> [Required action]:
In the listing that follows, the lines starting at the one containing "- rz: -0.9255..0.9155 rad" and ending at the one containing "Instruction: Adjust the" are to be returned exactly, both boundary lines included, and no others.

> [Study material]:
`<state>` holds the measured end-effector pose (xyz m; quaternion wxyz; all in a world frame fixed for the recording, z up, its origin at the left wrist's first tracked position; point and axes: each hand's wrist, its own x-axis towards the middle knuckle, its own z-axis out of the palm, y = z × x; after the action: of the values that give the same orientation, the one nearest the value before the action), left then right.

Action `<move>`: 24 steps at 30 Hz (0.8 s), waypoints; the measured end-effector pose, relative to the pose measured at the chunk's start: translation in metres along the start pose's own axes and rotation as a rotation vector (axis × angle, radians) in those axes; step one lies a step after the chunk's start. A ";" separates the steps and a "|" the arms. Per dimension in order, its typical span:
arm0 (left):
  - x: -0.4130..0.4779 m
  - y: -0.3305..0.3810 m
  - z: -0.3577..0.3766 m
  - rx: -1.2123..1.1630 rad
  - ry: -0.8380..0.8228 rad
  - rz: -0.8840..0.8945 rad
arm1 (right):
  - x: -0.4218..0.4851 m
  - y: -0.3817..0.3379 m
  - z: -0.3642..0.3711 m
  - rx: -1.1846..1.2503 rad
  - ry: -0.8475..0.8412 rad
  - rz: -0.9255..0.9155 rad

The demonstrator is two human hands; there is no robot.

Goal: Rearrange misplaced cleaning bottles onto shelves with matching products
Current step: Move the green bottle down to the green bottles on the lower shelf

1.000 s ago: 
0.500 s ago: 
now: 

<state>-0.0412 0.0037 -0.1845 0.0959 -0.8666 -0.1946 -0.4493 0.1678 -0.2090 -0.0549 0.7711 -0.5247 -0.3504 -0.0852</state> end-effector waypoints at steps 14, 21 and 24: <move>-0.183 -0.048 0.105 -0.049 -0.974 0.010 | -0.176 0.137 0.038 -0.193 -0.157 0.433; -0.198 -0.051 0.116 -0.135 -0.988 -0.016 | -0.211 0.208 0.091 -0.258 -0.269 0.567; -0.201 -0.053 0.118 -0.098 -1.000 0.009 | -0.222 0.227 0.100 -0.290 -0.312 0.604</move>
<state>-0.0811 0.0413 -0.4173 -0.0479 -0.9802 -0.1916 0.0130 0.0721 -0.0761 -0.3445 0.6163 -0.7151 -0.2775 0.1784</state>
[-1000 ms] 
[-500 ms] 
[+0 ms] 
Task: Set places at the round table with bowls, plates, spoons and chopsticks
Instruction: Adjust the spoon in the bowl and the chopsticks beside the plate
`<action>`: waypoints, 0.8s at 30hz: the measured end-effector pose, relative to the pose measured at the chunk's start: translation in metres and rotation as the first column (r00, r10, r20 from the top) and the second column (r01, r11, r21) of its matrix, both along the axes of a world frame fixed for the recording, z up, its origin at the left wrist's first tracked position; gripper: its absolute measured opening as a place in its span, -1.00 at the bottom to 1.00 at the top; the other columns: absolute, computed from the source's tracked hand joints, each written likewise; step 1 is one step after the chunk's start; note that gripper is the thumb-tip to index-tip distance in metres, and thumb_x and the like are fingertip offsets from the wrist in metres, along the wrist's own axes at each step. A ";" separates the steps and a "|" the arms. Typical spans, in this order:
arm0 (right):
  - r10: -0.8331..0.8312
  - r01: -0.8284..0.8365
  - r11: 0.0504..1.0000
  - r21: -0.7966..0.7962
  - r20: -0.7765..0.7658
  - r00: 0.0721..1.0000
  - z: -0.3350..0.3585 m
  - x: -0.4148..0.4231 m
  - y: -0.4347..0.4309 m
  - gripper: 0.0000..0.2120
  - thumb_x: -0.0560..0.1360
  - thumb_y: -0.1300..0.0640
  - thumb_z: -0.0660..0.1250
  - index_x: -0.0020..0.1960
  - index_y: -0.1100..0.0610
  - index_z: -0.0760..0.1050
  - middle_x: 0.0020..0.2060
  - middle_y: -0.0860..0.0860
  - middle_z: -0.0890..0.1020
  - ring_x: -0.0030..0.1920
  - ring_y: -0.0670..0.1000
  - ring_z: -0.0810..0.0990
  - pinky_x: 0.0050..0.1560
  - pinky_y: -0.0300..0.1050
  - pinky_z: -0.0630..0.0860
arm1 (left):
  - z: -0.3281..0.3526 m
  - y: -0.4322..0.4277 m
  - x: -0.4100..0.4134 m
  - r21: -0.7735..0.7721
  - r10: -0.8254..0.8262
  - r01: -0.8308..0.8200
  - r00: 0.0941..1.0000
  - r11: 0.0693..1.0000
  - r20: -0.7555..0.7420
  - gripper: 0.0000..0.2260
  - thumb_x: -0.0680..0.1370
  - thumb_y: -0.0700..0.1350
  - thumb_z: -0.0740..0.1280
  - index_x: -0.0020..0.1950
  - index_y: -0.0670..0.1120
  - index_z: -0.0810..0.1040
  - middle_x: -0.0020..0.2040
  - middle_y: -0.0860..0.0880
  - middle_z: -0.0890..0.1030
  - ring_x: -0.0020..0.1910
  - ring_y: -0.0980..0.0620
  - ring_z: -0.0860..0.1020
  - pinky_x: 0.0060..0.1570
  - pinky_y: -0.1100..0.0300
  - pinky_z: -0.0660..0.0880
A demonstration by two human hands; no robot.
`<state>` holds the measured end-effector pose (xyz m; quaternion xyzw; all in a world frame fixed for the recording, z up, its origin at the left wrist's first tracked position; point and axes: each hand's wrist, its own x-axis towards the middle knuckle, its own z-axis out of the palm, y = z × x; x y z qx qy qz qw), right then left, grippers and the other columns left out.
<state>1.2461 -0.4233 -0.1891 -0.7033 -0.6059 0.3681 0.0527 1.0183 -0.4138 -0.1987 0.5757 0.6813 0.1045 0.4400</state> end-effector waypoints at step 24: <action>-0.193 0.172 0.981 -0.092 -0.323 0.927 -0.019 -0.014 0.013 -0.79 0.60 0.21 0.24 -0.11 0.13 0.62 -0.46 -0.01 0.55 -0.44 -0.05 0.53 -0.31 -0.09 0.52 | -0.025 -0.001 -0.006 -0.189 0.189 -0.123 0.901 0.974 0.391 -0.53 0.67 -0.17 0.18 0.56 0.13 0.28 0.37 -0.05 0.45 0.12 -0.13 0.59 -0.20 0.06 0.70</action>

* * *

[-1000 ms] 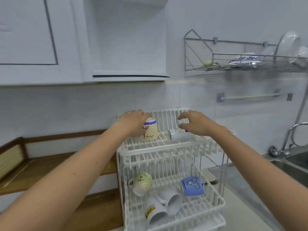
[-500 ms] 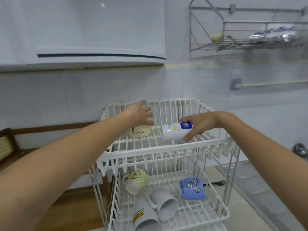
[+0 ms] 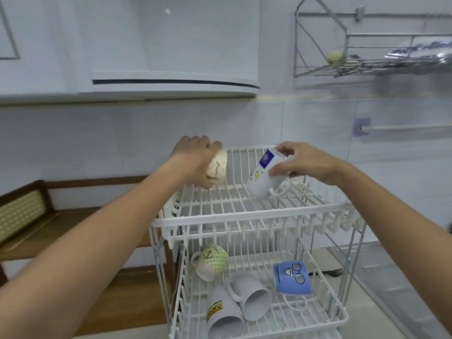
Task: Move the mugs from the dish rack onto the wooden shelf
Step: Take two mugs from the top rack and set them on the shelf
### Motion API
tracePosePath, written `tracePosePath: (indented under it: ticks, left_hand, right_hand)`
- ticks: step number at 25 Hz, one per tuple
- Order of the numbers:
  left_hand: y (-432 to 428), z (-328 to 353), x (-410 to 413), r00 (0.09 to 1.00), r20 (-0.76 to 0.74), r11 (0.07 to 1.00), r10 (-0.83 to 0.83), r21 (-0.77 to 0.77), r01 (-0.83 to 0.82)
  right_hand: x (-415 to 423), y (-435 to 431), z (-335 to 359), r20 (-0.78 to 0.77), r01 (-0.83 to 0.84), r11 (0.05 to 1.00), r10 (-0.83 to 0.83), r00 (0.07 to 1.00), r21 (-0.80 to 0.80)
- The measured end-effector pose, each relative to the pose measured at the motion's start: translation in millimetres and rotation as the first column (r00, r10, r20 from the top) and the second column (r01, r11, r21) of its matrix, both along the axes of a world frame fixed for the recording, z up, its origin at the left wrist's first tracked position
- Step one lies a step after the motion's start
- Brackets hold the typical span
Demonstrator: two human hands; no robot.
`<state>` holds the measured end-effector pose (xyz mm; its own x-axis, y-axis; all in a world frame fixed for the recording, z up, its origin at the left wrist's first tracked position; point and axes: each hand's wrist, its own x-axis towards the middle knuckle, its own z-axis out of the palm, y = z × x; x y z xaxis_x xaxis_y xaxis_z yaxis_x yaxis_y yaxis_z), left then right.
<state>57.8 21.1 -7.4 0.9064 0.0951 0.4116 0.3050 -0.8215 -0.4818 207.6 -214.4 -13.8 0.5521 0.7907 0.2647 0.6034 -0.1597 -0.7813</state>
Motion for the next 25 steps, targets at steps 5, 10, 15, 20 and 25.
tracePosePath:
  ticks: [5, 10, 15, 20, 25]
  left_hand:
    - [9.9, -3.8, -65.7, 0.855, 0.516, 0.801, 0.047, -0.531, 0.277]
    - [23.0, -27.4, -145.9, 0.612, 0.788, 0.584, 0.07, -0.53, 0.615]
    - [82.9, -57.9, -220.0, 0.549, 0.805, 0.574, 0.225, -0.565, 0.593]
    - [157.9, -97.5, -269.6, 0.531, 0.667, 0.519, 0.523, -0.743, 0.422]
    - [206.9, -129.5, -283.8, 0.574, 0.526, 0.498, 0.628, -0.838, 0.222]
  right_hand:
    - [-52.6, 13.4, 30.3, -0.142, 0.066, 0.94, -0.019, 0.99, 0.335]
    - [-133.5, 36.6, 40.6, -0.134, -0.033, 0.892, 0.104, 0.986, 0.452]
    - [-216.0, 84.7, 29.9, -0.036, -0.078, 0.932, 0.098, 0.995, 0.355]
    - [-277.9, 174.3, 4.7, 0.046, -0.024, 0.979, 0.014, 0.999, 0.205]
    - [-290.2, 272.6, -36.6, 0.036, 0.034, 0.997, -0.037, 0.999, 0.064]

> [Completed exercise]:
  - rz: -0.9255..0.9155 rad

The demonstrator is two human hands; there is no robot.

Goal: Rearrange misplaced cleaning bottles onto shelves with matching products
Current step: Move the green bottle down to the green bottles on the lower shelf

1.000 s ago: 
0.500 s ago: 
now: 

<state>-0.0412 0.0037 -0.1845 0.0959 -0.8666 -0.1946 -0.4493 0.1678 -0.2090 -0.0549 0.7711 -0.5247 -0.3504 -0.0852</state> end-effector waypoints at steps 14, 21 and 24: <move>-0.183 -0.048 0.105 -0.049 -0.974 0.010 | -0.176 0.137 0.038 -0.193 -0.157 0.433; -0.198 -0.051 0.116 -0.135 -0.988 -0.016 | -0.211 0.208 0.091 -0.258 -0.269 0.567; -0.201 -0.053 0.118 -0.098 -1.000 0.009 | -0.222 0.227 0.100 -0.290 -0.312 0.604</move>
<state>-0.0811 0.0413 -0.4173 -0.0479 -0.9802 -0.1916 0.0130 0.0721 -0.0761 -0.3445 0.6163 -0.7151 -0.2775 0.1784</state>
[-1000 ms] 
[-500 ms] 
[+0 ms] 
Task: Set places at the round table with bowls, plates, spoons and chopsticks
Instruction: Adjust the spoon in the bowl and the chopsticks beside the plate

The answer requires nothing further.